Exploring the Development of Student Agency from the Perspectives of Young Canadian Eco-Civic Leaders

Title: Exploring the Development of Student Agency from the Perspectives of Young Canadian Eco-Civic Leaders
Authors: Glithero, Elizabeth
Date: 2015
Abstract: This study investigates how Canadian youth, nationally recognized as eco-civic leaders, perceive their own sense of agency and their capacity to effect ‘change.’ More specifically, this study explores how these youth are interpreting change (i.e., attitudinal, behavioural, social, political, etc.), and what their perspectives reveal about the relationship between school and community-based environmental learning experiences and their capacity to make change in society. This project explores the notion of ‘student agency’ as it relates to an emerging trend of environmental action learning aimed at active citizenship within the fields of environmental education (EE) and to a lesser extent, civics education. Drawing on different qualitative research methodologies, such as but not limited to narrative inquiry, 34 past recipients/finalists of the Toyota Earth Day Canada Scholarship participated in this study. I used three different dimensions of environmental action learning to construct the conceptual lens through which the findings were interpreted.
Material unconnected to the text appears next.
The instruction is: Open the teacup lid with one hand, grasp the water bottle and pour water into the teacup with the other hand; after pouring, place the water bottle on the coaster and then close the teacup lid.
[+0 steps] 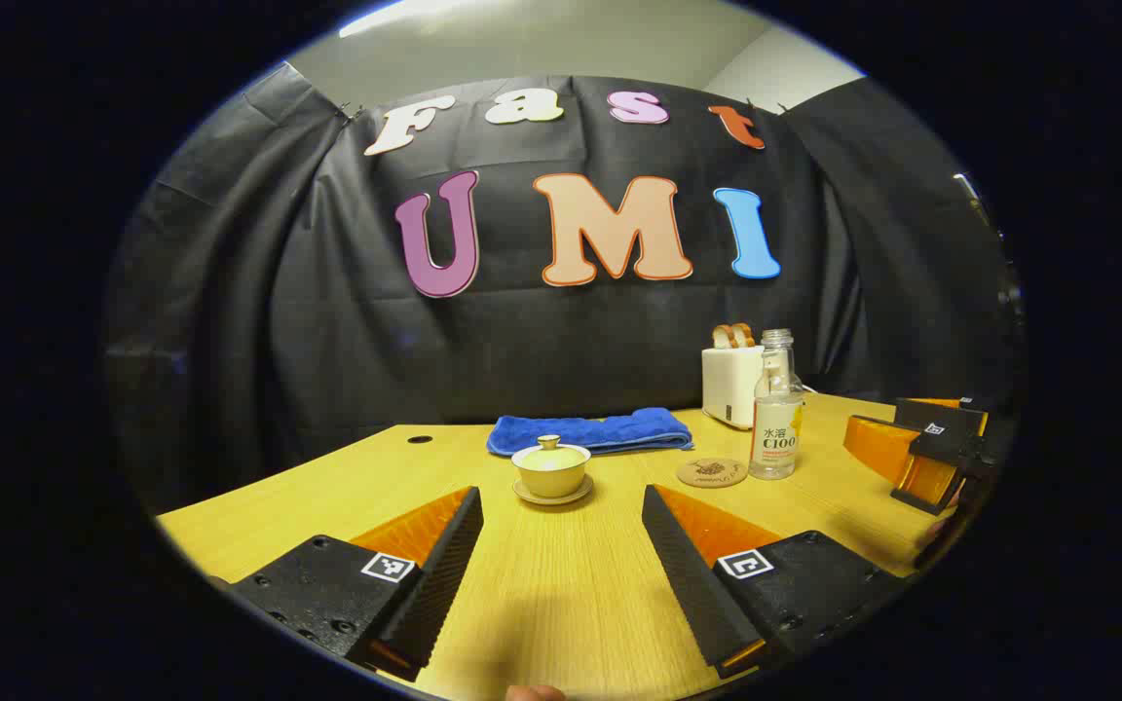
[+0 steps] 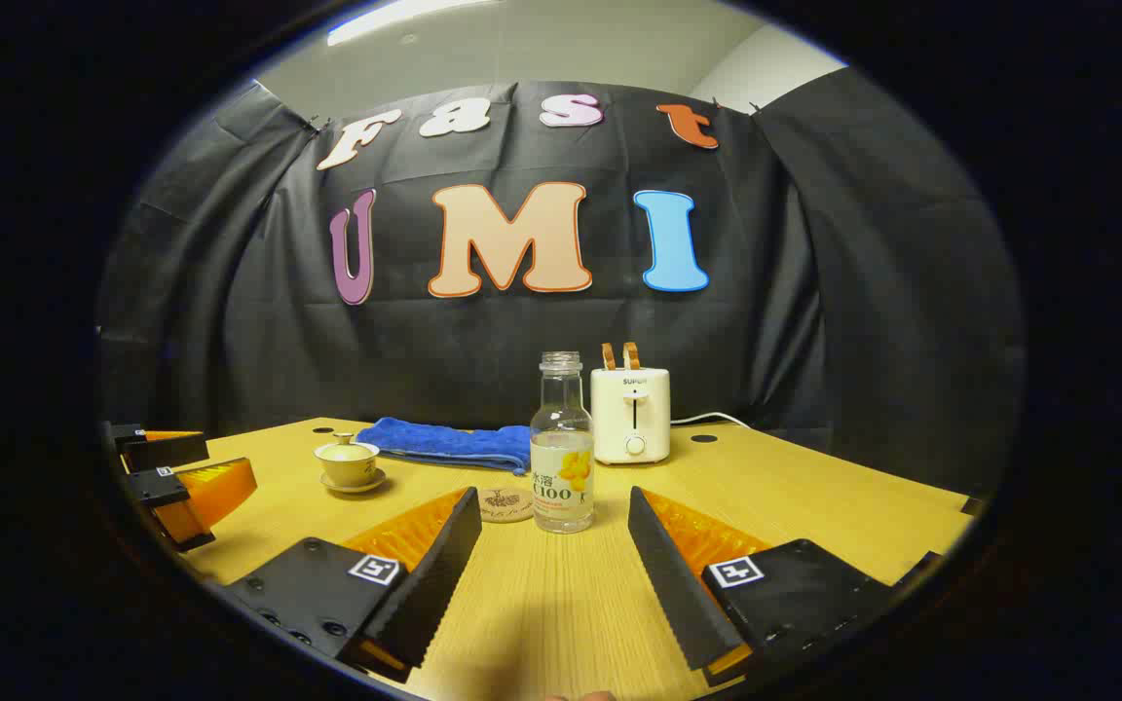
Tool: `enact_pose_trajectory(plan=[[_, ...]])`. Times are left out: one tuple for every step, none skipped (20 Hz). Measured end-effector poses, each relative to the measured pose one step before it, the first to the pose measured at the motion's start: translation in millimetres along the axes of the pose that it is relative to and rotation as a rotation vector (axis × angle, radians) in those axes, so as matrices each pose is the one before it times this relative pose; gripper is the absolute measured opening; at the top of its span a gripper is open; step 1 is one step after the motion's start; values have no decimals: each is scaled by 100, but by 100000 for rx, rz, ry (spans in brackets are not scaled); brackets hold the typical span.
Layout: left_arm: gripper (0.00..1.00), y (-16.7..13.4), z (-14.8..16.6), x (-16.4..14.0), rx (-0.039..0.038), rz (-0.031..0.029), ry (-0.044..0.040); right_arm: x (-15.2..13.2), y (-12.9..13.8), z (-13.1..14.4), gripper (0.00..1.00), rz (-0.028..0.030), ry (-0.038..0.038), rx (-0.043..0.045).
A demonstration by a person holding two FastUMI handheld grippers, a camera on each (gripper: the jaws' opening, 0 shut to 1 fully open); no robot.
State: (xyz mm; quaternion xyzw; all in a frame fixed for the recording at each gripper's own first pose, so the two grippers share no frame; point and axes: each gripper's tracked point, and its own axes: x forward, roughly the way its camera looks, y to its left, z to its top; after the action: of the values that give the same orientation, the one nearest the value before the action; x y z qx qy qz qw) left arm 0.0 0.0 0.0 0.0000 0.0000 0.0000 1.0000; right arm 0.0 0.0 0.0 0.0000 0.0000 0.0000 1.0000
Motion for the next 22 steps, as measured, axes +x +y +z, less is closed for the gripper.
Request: enact_pose_trajectory(plan=[[97, -192, 10, -306, -163, -569, -384, 13, -59, -131, 94, -221, 30, -16], [96, -12, 67, 103, -43, 293, -151, -21, 5, 54, 94, 70, -69, 40], [96, 12, -115, 104, -112, -269, 265, 16, -26, -104, 94, 1, 76, -23], [96, -37, -15, -3, -16, -153, 196, -38, -5, 23, 94, -5, 54, 47], [96, 126, 53, -69, -89, 59, -441, -9, 11, -4, 98, -84, -35, -29], [96, 107, 134, 48, -325, 128, 61, -3, -12, 53, 98, 4, 5, -3], [96, 93, -229, -27, -630, 187, 230, -11, -3, -79, 94, 5, 75, 28], [96, 183, 54, 90, -947, 243, -288, -35, 18, 45, 94, 12, 5, -26], [96, 76, 5, -31, -1351, -43, -229, 19, -21, -17, 94, -12, -73, 9], [96, 76, 16, 61, -1011, 96, 39, -2, 0, 51, 94, -11, 13, -20], [96, -87, -113, -84, -13, -43, 89, 5, 8, -65, 94, 21, -2, 4], [96, -195, 73, 66, 434, -136, -48, 1, 1, 24, 94, 18, -35, -8], [96, 150, -69, 25, 2, 30, -117, 15, 3, -38, 94, 14, 27, -15], [96, 82, 186, 54, -450, 72, -273, -29, 24, 35, 94, 252, -53, 37], [96, -36, -125, -62, -71, 24, 9, 23, 40, -50, 94, 393, 71, -40], [96, -59, -90, 75, -69, 20, 434, -47, -50, 30, 94, 2, 3, 57], [96, 38, -18, -190, -148, 5, -422, 2, 46, -15, 94, 19, -53, -65], [97, 9, 36, 5, 25, 76, 275, 18, -8, 32, 94, -19, -95, 51], [96, -4, -84, 39, 44, 32, -73, 23, 10, -73, 94, 31, 159, -40], [96, 27, 48, -48, 42, 49, -279, -63, -19, 38, 94, -11, -9, -4], [96, -27, -47, 93, 103, 148, 159, 18, 8, 25, 94, 10, -152, -27], [96, -48, 25, 21, -17, 9, -142, 27, -10, -6, 94, -3, 214, 20]])
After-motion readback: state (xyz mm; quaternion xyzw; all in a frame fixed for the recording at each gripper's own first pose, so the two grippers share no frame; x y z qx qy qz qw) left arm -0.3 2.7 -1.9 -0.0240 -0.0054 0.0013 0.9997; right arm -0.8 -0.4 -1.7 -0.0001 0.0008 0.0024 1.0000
My findings suggest a critical gap exists between how EE is widely practiced in Canadian schools (i.e., environmentally responsible stewarding), and how it is currently being taken up in recent EE policy and research (i.e., developing capacity to effect broader socio-ecological change). In turn, this research asserts that although we are cultivating ‘good stewards’ and ‘good citizens,’ we are not educating youth toward becoming ‘change agents.’ As such, the majority of youth in this study demonstrate an egocentric perception of their identity and capacity as young eco-civic leaders. Consequently, my research suggests that specific learning conditions, including youth and adults serving as co-participants in community-based action projects aimed at broader social, political, and environmental change, are important in the development of student agency.